[Stored data entries]
# # # # #
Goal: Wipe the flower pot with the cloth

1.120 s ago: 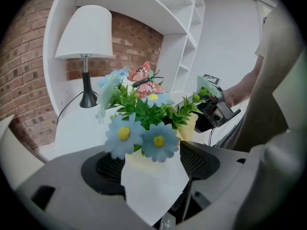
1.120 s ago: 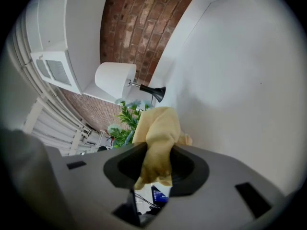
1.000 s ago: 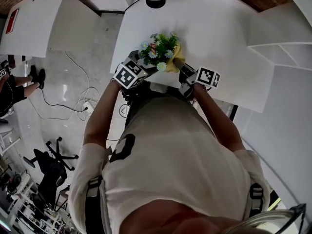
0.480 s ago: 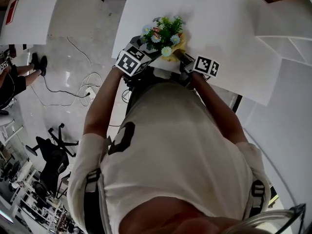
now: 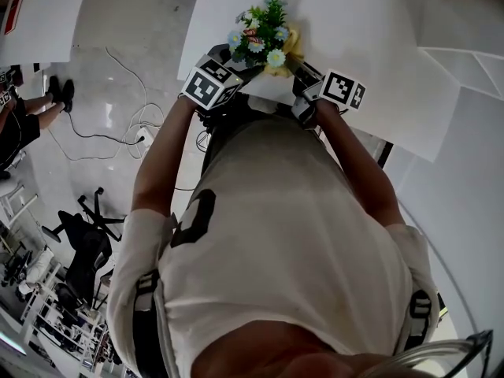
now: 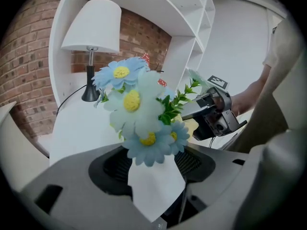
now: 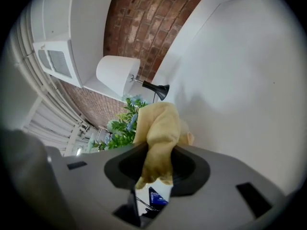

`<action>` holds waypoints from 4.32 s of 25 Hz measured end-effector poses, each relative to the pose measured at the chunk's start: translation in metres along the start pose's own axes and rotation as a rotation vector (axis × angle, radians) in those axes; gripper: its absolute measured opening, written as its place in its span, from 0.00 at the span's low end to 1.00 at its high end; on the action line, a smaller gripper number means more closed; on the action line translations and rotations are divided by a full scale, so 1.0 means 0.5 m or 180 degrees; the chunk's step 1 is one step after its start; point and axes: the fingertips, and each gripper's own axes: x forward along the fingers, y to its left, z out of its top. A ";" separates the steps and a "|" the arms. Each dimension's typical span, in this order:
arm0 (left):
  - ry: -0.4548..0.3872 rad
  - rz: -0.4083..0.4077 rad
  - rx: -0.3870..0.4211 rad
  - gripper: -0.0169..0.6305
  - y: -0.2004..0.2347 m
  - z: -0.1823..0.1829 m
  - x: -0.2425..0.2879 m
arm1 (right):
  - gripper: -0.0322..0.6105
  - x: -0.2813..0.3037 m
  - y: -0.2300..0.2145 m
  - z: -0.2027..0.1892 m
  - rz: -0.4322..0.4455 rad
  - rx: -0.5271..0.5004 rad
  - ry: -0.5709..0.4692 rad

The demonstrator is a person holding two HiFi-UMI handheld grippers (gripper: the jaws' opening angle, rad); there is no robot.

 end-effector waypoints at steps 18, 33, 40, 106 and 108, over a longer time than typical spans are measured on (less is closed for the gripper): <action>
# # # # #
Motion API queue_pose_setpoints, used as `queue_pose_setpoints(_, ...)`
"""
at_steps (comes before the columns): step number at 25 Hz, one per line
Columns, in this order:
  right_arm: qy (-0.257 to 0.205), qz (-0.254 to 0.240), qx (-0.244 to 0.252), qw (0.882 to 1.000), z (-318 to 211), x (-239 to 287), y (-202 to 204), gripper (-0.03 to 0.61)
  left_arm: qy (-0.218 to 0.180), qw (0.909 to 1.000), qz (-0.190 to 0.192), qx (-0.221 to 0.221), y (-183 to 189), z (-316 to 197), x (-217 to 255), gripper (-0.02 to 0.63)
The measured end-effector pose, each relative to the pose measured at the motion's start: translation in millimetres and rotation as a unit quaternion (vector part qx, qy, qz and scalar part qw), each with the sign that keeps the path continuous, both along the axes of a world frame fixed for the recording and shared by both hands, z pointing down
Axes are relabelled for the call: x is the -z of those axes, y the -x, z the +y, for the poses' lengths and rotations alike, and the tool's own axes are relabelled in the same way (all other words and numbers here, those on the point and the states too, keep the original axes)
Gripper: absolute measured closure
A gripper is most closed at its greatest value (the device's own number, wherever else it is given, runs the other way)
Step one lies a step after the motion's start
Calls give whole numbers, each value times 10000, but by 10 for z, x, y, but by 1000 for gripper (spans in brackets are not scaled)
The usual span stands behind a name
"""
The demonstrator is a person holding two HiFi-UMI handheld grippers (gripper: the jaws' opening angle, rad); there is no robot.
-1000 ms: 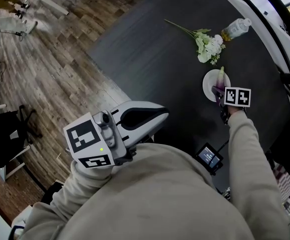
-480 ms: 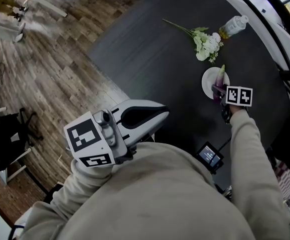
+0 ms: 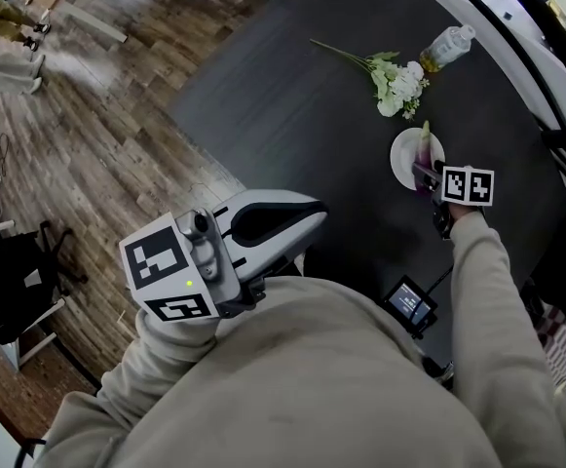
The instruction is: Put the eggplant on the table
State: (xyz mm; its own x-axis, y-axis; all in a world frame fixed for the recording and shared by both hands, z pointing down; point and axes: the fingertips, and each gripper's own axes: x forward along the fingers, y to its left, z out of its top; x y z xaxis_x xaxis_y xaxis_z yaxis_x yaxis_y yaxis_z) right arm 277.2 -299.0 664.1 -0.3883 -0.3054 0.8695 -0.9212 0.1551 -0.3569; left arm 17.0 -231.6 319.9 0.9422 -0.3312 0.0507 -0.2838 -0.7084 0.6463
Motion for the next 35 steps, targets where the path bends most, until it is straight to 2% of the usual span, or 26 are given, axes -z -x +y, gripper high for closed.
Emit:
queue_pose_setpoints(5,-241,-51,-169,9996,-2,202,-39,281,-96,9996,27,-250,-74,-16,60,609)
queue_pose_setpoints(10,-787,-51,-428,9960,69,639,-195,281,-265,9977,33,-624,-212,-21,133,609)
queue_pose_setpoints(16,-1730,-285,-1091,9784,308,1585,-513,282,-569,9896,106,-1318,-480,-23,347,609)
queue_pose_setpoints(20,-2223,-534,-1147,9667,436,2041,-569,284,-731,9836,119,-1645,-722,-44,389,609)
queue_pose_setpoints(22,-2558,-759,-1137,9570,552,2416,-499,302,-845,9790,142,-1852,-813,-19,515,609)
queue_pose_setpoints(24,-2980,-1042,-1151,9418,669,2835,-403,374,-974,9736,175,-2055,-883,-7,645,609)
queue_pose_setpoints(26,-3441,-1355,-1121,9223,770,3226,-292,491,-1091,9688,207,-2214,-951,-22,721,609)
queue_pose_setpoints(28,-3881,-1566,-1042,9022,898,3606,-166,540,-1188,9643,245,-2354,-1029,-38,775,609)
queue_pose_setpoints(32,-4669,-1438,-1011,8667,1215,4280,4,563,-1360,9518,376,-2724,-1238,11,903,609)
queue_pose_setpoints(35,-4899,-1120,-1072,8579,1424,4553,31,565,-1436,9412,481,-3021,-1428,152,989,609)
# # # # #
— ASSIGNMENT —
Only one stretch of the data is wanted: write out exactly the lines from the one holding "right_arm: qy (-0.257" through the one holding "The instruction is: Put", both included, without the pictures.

— WRITTEN ANSWER —
  right_arm: qy (-0.257 to 0.205), qz (-0.254 to 0.240), qx (-0.244 to 0.252), qw (0.882 to 1.000), z (-318 to 211), x (-239 to 287), y (-202 to 204), gripper (-0.03 to 0.61)
  left_arm: qy (-0.218 to 0.180), qw (0.909 to 1.000), qz (-0.190 to 0.192), qx (-0.221 to 0.221), y (-183 to 189), z (-316 to 197), x (-217 to 255), gripper (-0.02 to 0.63)
The measured end-effector pose, each relative to the pose measured at the motion's start: translation in millimetres and rotation as a unit quaternion (vector part qx, qy, qz and scalar part qw), each with the sign that keeps the path continuous, both along the axes of a world frame fixed for the recording and shared by both hands, z pointing down
Axes are relabelled for the call: x is the -z of those axes, y the -x, z the +y, for the poses' lengths and rotations alike, and the tool's own axes are relabelled in the same way (all other words and numbers here, those on the point and the states too, keep the original axes)
Gripper: absolute measured closure
A gripper is most closed at its greatest value (the device's own number, wherever else it is given, runs the other way)
Step one lies a step after the motion's start
Calls give whole numbers, each value times 10000, but by 10 for z, x, y, but by 1000 for gripper (spans in brackets are not scaled)
The usual span stands behind a name
"""
The demonstrator is a person holding two HiFi-UMI handheld grippers (gripper: the jaws' opening angle, rad); there is no robot.
-1000 ms: 
-480 ms: 
+0 ms: 
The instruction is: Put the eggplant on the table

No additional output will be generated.